»»

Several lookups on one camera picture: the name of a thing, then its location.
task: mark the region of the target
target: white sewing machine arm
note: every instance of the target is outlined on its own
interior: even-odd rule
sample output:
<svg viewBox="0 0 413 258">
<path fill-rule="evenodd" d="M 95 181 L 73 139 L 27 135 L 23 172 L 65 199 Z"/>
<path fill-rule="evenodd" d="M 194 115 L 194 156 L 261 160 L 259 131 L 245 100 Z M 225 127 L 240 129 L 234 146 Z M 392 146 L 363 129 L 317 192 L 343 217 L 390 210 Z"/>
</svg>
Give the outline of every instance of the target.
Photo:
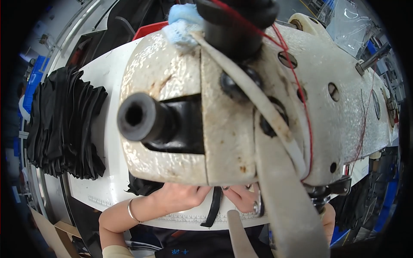
<svg viewBox="0 0 413 258">
<path fill-rule="evenodd" d="M 260 75 L 265 95 L 281 103 L 278 109 L 282 106 L 292 133 L 287 138 L 297 142 L 300 151 L 294 157 L 304 160 L 305 171 L 297 171 L 279 137 L 265 134 L 256 103 L 239 104 L 222 91 L 223 69 L 215 57 L 200 46 L 181 54 L 162 31 L 143 38 L 131 55 L 120 104 L 137 92 L 160 102 L 201 95 L 204 154 L 151 151 L 122 135 L 121 144 L 129 171 L 138 178 L 211 186 L 259 181 L 280 255 L 323 257 L 328 247 L 302 183 L 326 186 L 341 179 L 344 165 L 392 143 L 397 124 L 387 111 L 387 89 L 371 68 L 361 76 L 355 68 L 358 60 L 336 46 L 315 20 L 303 14 L 291 20 L 298 21 L 302 31 L 277 27 L 306 93 L 313 134 L 311 171 L 304 105 L 283 50 L 267 39 L 247 65 Z M 271 28 L 266 33 L 276 38 Z"/>
</svg>

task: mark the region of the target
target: woman
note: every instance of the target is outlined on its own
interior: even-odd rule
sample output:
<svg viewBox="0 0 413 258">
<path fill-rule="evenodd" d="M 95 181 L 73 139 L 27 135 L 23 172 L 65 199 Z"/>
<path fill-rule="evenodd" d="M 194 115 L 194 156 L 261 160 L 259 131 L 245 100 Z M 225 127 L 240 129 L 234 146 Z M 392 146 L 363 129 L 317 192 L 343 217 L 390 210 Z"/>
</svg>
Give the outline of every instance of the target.
<svg viewBox="0 0 413 258">
<path fill-rule="evenodd" d="M 158 191 L 149 196 L 126 200 L 105 210 L 99 218 L 100 243 L 104 258 L 133 257 L 127 249 L 123 232 L 137 224 L 166 216 L 170 213 L 186 211 L 199 206 L 212 187 L 189 186 L 165 183 Z M 237 209 L 243 213 L 252 212 L 254 193 L 246 190 L 243 185 L 231 186 L 223 191 Z M 326 237 L 330 243 L 333 230 L 335 212 L 330 204 L 322 216 Z M 253 230 L 246 229 L 247 235 L 257 255 L 273 257 L 268 245 L 258 240 Z M 170 245 L 163 245 L 163 249 L 156 252 L 156 257 L 234 257 L 228 230 L 218 232 L 190 232 L 189 237 L 180 237 Z"/>
</svg>

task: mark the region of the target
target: plastic sheet
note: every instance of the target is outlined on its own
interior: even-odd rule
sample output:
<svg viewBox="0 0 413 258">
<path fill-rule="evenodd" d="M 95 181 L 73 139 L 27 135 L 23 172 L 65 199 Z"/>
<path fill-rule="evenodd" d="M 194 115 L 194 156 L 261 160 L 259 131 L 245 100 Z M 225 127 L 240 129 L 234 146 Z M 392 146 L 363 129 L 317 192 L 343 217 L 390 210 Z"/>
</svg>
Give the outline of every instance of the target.
<svg viewBox="0 0 413 258">
<path fill-rule="evenodd" d="M 372 35 L 371 19 L 350 0 L 326 0 L 317 18 L 327 26 L 334 43 L 356 58 Z"/>
</svg>

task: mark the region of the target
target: silver bracelet
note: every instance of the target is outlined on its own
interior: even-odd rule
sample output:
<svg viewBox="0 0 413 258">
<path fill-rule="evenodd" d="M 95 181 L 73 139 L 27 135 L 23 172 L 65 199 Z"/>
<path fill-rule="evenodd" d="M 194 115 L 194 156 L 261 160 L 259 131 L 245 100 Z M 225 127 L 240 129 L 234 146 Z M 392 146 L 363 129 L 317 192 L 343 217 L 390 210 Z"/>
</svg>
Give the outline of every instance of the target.
<svg viewBox="0 0 413 258">
<path fill-rule="evenodd" d="M 131 218 L 133 218 L 136 222 L 138 222 L 139 224 L 141 224 L 142 221 L 137 220 L 137 219 L 135 218 L 135 216 L 134 216 L 134 215 L 132 214 L 132 212 L 131 212 L 131 202 L 132 202 L 132 200 L 133 200 L 133 199 L 130 199 L 129 202 L 128 202 L 128 212 L 129 212 L 129 215 L 130 215 Z"/>
</svg>

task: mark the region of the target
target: person
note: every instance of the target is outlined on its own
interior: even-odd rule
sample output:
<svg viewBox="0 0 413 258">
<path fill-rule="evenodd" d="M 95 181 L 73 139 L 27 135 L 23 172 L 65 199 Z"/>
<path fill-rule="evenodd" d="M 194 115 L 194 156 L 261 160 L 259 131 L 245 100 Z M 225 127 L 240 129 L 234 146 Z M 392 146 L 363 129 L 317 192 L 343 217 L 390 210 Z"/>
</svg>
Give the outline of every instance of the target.
<svg viewBox="0 0 413 258">
<path fill-rule="evenodd" d="M 123 237 L 124 231 L 141 222 L 199 206 L 211 188 L 165 183 L 161 189 L 148 196 L 122 201 L 106 209 L 99 217 L 99 235 L 103 257 L 133 257 L 127 249 Z M 230 186 L 228 190 L 223 191 L 223 194 L 235 204 L 239 211 L 252 212 L 255 195 L 243 185 Z M 330 204 L 325 207 L 322 223 L 330 243 L 335 224 L 335 212 Z M 273 258 L 271 248 L 258 240 L 262 228 L 263 225 L 258 231 L 251 228 L 246 228 L 245 231 L 258 257 Z M 234 257 L 228 230 L 189 231 L 184 232 L 174 241 L 160 239 L 160 242 L 163 249 L 156 252 L 156 257 L 177 257 L 178 254 L 185 255 L 184 257 L 187 258 Z"/>
<path fill-rule="evenodd" d="M 27 110 L 24 109 L 23 107 L 23 101 L 24 101 L 24 93 L 26 91 L 26 86 L 24 83 L 19 83 L 19 86 L 17 87 L 17 97 L 19 98 L 19 109 L 22 117 L 30 122 L 30 114 L 27 112 Z"/>
</svg>

««

WHAT TO DO: Write out the data once more exactly, omitting the pictures.

TASK RESULT:
Several lookups on one camera picture: the name of a thing, then its location.
task: mark the region of the target
target: white sewing machine arm
note: every instance of the target is outlined on its own
interior: even-odd rule
sample output:
<svg viewBox="0 0 413 258">
<path fill-rule="evenodd" d="M 95 181 L 73 139 L 27 135 L 23 172 L 65 199 Z"/>
<path fill-rule="evenodd" d="M 194 115 L 194 156 L 261 160 L 259 131 L 245 100 Z M 225 127 L 240 129 L 234 146 Z M 392 146 L 363 129 L 317 192 L 343 217 L 390 210 Z"/>
</svg>
Give the outline of every instance of the target.
Photo:
<svg viewBox="0 0 413 258">
<path fill-rule="evenodd" d="M 260 75 L 265 95 L 281 103 L 278 109 L 282 106 L 292 133 L 287 138 L 297 142 L 300 151 L 294 157 L 304 160 L 305 171 L 297 171 L 279 137 L 265 134 L 256 103 L 239 104 L 222 91 L 223 69 L 215 57 L 200 46 L 181 54 L 162 31 L 143 38 L 131 55 L 120 104 L 137 92 L 160 102 L 201 95 L 204 154 L 151 151 L 122 135 L 121 144 L 129 171 L 138 178 L 211 186 L 259 181 L 280 255 L 323 257 L 328 247 L 302 183 L 326 186 L 341 179 L 344 165 L 392 143 L 397 124 L 387 111 L 387 89 L 371 68 L 361 76 L 355 68 L 358 60 L 336 46 L 315 20 L 303 14 L 291 20 L 298 21 L 302 31 L 277 27 L 306 93 L 313 134 L 311 171 L 304 105 L 283 50 L 267 39 L 247 65 Z M 271 28 L 266 33 L 276 38 Z"/>
</svg>

task: mark the region of the target
target: woman
note: every instance of the target is outlined on its own
interior: even-odd rule
sample output:
<svg viewBox="0 0 413 258">
<path fill-rule="evenodd" d="M 95 181 L 73 139 L 27 135 L 23 172 L 65 199 Z"/>
<path fill-rule="evenodd" d="M 194 115 L 194 156 L 261 160 L 259 131 L 245 100 Z M 225 127 L 240 129 L 234 146 Z M 392 146 L 363 129 L 317 192 L 343 217 L 390 210 Z"/>
</svg>
Give the outline of every instance of the target.
<svg viewBox="0 0 413 258">
<path fill-rule="evenodd" d="M 158 191 L 149 196 L 126 200 L 105 210 L 99 218 L 100 243 L 104 258 L 133 257 L 127 249 L 123 232 L 137 224 L 166 216 L 170 213 L 186 211 L 199 206 L 212 187 L 189 186 L 165 183 Z M 237 209 L 243 213 L 252 212 L 254 193 L 246 190 L 243 185 L 231 186 L 223 191 Z M 326 237 L 330 243 L 333 230 L 335 212 L 330 204 L 322 216 Z M 253 230 L 246 229 L 247 235 L 257 255 L 273 257 L 268 245 L 258 240 Z M 170 245 L 163 245 L 163 249 L 156 252 L 156 257 L 234 257 L 228 230 L 218 232 L 190 232 L 189 237 L 180 237 Z"/>
</svg>

task: mark the region of the target
target: plastic sheet
note: every instance of the target is outlined on its own
interior: even-odd rule
sample output:
<svg viewBox="0 0 413 258">
<path fill-rule="evenodd" d="M 95 181 L 73 139 L 27 135 L 23 172 L 65 199 Z"/>
<path fill-rule="evenodd" d="M 194 115 L 194 156 L 261 160 L 259 131 L 245 100 Z M 225 127 L 240 129 L 234 146 Z M 392 146 L 363 129 L 317 192 L 343 217 L 390 210 Z"/>
</svg>
Give the outline of every instance of the target.
<svg viewBox="0 0 413 258">
<path fill-rule="evenodd" d="M 372 35 L 371 19 L 350 0 L 326 0 L 317 18 L 327 26 L 334 43 L 356 58 Z"/>
</svg>

task: mark the region of the target
target: silver bracelet
note: every instance of the target is outlined on its own
interior: even-odd rule
sample output:
<svg viewBox="0 0 413 258">
<path fill-rule="evenodd" d="M 95 181 L 73 139 L 27 135 L 23 172 L 65 199 Z"/>
<path fill-rule="evenodd" d="M 194 115 L 194 156 L 261 160 L 259 131 L 245 100 Z M 225 127 L 240 129 L 234 146 Z M 392 146 L 363 129 L 317 192 L 343 217 L 390 210 Z"/>
</svg>
Give the outline of every instance of the target.
<svg viewBox="0 0 413 258">
<path fill-rule="evenodd" d="M 131 218 L 133 218 L 136 222 L 138 222 L 139 224 L 141 224 L 142 221 L 137 220 L 137 219 L 135 218 L 135 216 L 134 216 L 134 215 L 132 214 L 132 212 L 131 212 L 131 202 L 132 202 L 132 200 L 133 200 L 133 199 L 130 199 L 129 202 L 128 202 L 128 212 L 129 212 L 129 215 L 130 215 Z"/>
</svg>

task: mark the region of the target
target: person
note: every instance of the target is outlined on its own
interior: even-odd rule
sample output:
<svg viewBox="0 0 413 258">
<path fill-rule="evenodd" d="M 95 181 L 73 139 L 27 135 L 23 172 L 65 199 Z"/>
<path fill-rule="evenodd" d="M 194 115 L 194 156 L 261 160 L 259 131 L 245 100 Z M 225 127 L 240 129 L 234 146 Z M 392 146 L 363 129 L 317 192 L 343 217 L 390 210 Z"/>
</svg>
Give the outline of every instance of the target.
<svg viewBox="0 0 413 258">
<path fill-rule="evenodd" d="M 123 237 L 124 231 L 141 222 L 199 206 L 211 188 L 165 183 L 161 189 L 148 196 L 122 201 L 106 209 L 99 217 L 99 235 L 103 257 L 133 257 L 127 249 Z M 230 186 L 228 190 L 223 191 L 223 194 L 235 204 L 239 211 L 252 212 L 255 195 L 243 185 Z M 330 204 L 325 207 L 322 223 L 330 243 L 335 224 L 335 212 Z M 273 258 L 271 248 L 258 240 L 262 228 L 263 225 L 258 231 L 251 228 L 246 228 L 245 231 L 258 257 Z M 234 257 L 228 230 L 189 231 L 184 232 L 174 241 L 160 239 L 160 242 L 163 249 L 156 252 L 156 257 L 177 257 L 178 254 L 185 255 L 184 257 L 187 258 Z"/>
<path fill-rule="evenodd" d="M 27 110 L 24 109 L 23 107 L 23 101 L 24 101 L 24 93 L 26 91 L 26 86 L 24 83 L 19 83 L 19 86 L 17 87 L 17 97 L 19 98 L 19 109 L 22 117 L 30 122 L 30 114 L 27 112 Z"/>
</svg>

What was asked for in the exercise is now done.